• [Exercise objective] Return the listing in full and exactly, but without a single picture.

-- -- --

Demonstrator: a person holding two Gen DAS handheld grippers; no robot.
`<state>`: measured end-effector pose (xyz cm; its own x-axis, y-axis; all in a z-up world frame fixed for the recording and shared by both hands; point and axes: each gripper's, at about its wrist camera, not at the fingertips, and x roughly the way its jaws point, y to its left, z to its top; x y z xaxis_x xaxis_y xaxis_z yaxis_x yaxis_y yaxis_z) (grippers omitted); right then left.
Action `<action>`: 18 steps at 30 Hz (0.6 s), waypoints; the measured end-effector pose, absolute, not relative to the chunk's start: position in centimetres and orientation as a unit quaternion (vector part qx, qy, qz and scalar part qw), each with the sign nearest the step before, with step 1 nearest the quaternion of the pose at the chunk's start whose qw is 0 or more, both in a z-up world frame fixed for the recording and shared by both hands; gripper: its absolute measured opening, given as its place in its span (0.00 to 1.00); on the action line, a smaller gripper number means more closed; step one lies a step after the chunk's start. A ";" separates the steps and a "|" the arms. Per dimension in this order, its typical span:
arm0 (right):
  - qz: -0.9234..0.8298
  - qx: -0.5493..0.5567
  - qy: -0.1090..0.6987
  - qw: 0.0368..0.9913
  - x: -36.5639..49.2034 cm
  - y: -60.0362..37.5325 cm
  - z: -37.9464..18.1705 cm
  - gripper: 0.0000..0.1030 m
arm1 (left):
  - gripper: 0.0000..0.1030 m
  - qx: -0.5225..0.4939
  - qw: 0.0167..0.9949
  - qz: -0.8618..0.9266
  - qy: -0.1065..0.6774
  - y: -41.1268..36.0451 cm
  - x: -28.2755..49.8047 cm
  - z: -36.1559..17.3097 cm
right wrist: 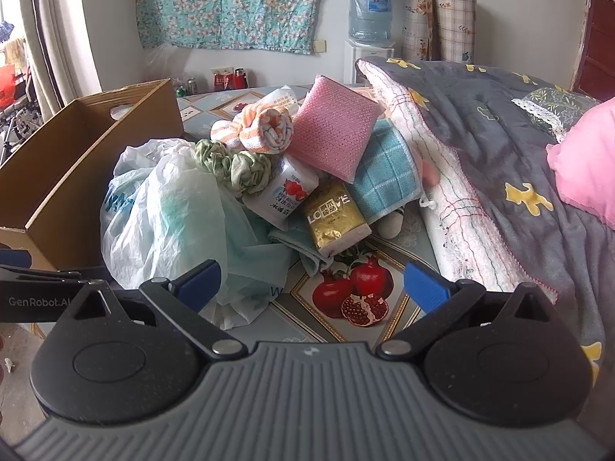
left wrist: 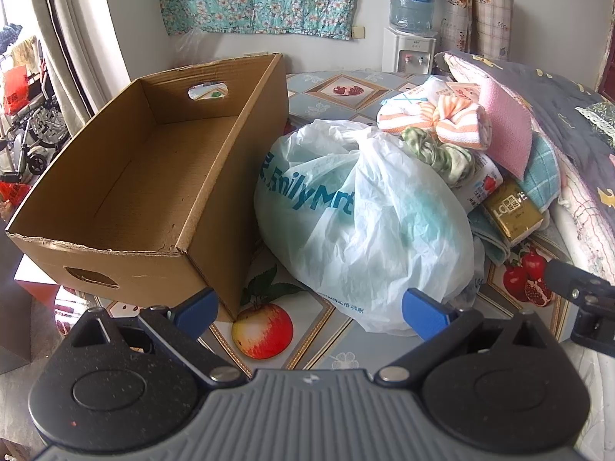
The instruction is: Organize soft objects
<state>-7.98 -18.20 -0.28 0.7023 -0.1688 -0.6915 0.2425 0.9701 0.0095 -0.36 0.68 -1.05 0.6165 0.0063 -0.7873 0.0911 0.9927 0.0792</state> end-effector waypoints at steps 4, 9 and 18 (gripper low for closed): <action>-0.112 0.050 0.369 0.921 -7.9 -18.2 -0.3 0.99 | 0.99 0.056 0.897 -0.020 0.438 0.7 -0.3 -1.1; -0.112 0.051 0.369 0.921 -7.9 -18.3 -0.3 0.99 | 0.99 0.057 0.897 -0.018 0.438 0.7 -0.2 -1.1; -0.112 0.051 0.369 0.921 -7.8 -18.3 -0.3 0.99 | 0.99 0.057 0.896 -0.014 0.440 0.8 0.0 -1.2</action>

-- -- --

• [Answer section]
Demonstrator: a person holding two Gen DAS handheld grippers; no robot.
`<state>`: measured end-effector pose (xyz cm; its own x-axis, y-axis; all in a z-up world frame fixed for the recording and shared by both hands; point and axes: each gripper's, at about its wrist camera, not at the fingertips, and x roughly the way its jaws point, y to its left, z to its top; x y z xaxis_x xaxis_y xaxis_z yaxis_x yaxis_y yaxis_z) (grippers omitted); right then left.
Action `<action>`: 18 steps at 30 Hz (0.6 s), waypoints; the measured end-effector pose, absolute, not relative to the chunk's start: position in centimetres and orientation as a unit quaternion (vector part qx, qy, qz and scalar part qw), each with the sign nearest the step before, with step 1 nearest the quaternion of the pose at the chunk's start whose qw is 0 or more, both in a z-up world frame fixed for the recording and shared by both hands; gripper: its absolute measured opening, given as its place in its span (0.00 to 1.00); on the action line, a smaller gripper number means more closed; step one lies a step after the chunk's start. A ";" separates the steps and a "|" the arms. Per dimension in this order, its typical span:
arm0 (right):
  - qz: -0.9234..0.8298
  - qx: -0.5493..0.5567
  - qy: -0.1090..0.6987
  - qw: 0.0368..0.9913
  - x: -36.5639..49.2034 cm
  - y: -60.0362..37.5325 cm
  - z: -37.9464..18.1705 cm
  - gripper: 0.0000..0.1030 m
arm1 (left):
  - gripper: 0.0000..0.1030 m
  - qx: -0.5225..0.4939
  - qw: 0.0167..0.9949
  - qz: -0.8618..0.9266
  - qy: -0.1065..0.6774
  - y: -41.1268..36.0451 cm
  - x: -28.2755..49.8047 cm
  - z: -36.1559..17.3097 cm
right wrist: 
left wrist: 
The instruction is: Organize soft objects
<state>-7.98 -18.20 -0.28 0.7023 -0.1688 -0.6915 0.2425 0.9701 0.0095 -0.36 0.68 -1.05 0.6165 0.0063 -0.7873 0.0911 0.9927 0.0792</state> end-effector waypoints at steps 4, 9 and 18 (gripper low for closed): <action>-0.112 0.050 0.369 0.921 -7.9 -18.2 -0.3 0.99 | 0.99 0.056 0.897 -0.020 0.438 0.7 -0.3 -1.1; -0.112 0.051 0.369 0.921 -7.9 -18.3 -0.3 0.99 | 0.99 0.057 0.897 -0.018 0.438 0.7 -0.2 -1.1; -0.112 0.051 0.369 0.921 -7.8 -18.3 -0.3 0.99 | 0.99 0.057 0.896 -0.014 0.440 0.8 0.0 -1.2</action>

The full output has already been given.